Problem to solve
Retype the entries below word for word, leaving none out.

Provided records
/---
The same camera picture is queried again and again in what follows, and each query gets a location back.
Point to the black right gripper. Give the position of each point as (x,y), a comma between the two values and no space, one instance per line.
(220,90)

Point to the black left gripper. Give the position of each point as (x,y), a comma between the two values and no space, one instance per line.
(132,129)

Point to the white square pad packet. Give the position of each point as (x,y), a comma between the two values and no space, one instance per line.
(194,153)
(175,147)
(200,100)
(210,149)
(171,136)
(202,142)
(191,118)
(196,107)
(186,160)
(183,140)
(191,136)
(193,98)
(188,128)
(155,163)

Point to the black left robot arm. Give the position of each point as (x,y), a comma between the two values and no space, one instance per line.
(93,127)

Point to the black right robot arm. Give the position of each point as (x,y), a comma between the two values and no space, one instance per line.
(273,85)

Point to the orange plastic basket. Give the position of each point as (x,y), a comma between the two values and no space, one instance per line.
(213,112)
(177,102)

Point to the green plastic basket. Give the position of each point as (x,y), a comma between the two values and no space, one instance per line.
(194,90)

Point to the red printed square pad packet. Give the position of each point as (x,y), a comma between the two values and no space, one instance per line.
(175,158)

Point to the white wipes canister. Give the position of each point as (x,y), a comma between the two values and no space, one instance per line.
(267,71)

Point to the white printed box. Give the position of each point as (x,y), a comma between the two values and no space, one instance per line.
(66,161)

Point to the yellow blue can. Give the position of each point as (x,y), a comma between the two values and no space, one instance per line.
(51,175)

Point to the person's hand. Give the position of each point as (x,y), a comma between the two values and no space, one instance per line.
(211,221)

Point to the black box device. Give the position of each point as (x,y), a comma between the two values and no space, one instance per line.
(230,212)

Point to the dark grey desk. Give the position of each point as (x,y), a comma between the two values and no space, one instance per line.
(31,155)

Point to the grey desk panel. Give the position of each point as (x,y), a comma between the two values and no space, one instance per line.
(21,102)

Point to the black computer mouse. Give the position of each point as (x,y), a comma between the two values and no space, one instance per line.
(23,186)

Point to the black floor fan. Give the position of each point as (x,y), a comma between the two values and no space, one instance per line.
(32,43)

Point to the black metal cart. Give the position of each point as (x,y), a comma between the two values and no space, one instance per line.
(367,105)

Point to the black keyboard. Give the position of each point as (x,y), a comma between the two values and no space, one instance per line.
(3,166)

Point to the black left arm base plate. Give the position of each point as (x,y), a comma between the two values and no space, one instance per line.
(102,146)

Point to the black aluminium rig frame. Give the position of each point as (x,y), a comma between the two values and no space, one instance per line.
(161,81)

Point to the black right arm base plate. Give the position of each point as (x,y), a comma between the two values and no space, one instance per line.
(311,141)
\---
Output
The same camera picture is queried again and again in what follows, and each query gets a location back.
Point to the black right gripper. Give the position of each point as (x,y), a comma between the two values and no space, one instance per line.
(220,90)

Point to the black left gripper. Give the position of each point as (x,y), a comma between the two values and no space, one instance per line.
(132,129)

Point to the white square pad packet. Give the position of each point as (x,y), a comma between the two values and no space, one instance per line.
(194,153)
(175,147)
(200,100)
(210,149)
(171,136)
(202,142)
(191,118)
(196,107)
(186,160)
(183,140)
(191,136)
(193,98)
(188,128)
(155,163)

Point to the black left robot arm. Give the position of each point as (x,y), a comma between the two values and no space, one instance per line.
(93,127)

Point to the black right robot arm. Give the position of each point as (x,y), a comma between the two values and no space, one instance per line.
(273,85)

Point to the orange plastic basket. Give the position of each point as (x,y), a comma between the two values and no space, one instance per line.
(213,112)
(177,102)

Point to the green plastic basket. Give the position of each point as (x,y), a comma between the two values and no space, one instance per line.
(194,90)

Point to the red printed square pad packet. Give the position of each point as (x,y), a comma between the two values and no space, one instance per line.
(175,158)

Point to the white wipes canister. Give the position of each point as (x,y), a comma between the two values and no space, one instance per line.
(267,71)

Point to the white printed box. Give the position of each point as (x,y), a comma between the two values and no space, one instance per line.
(66,161)

Point to the yellow blue can. Give the position of each point as (x,y), a comma between the two values and no space, one instance per line.
(51,175)

Point to the person's hand. Give the position of each point as (x,y), a comma between the two values and no space, one instance per line.
(211,221)

Point to the black box device. Give the position of each point as (x,y), a comma between the two values and no space, one instance per line.
(230,212)

Point to the dark grey desk. Give the position of each point as (x,y), a comma between the two values and no space, one instance per line.
(31,155)

Point to the grey desk panel. Give the position of each point as (x,y), a comma between the two values and no space, one instance per line.
(21,102)

Point to the black computer mouse. Give the position of each point as (x,y), a comma between the two values and no space, one instance per line.
(23,186)

Point to the black floor fan. Give the position of each point as (x,y), a comma between the two values and no space, one instance per line.
(32,43)

Point to the black metal cart. Give the position of each point as (x,y), a comma between the two values and no space, one instance per line.
(367,105)

Point to the black keyboard. Give the position of each point as (x,y), a comma between the two values and no space, one instance per line.
(3,166)

Point to the black left arm base plate. Give the position of each point as (x,y), a comma between the two values and no space, one instance per line.
(102,146)

Point to the black aluminium rig frame. Give the position of each point as (x,y), a comma between the two values and no space, one instance per line.
(161,81)

Point to the black right arm base plate. Give the position of each point as (x,y), a comma between the two values and no space, one instance per line.
(311,141)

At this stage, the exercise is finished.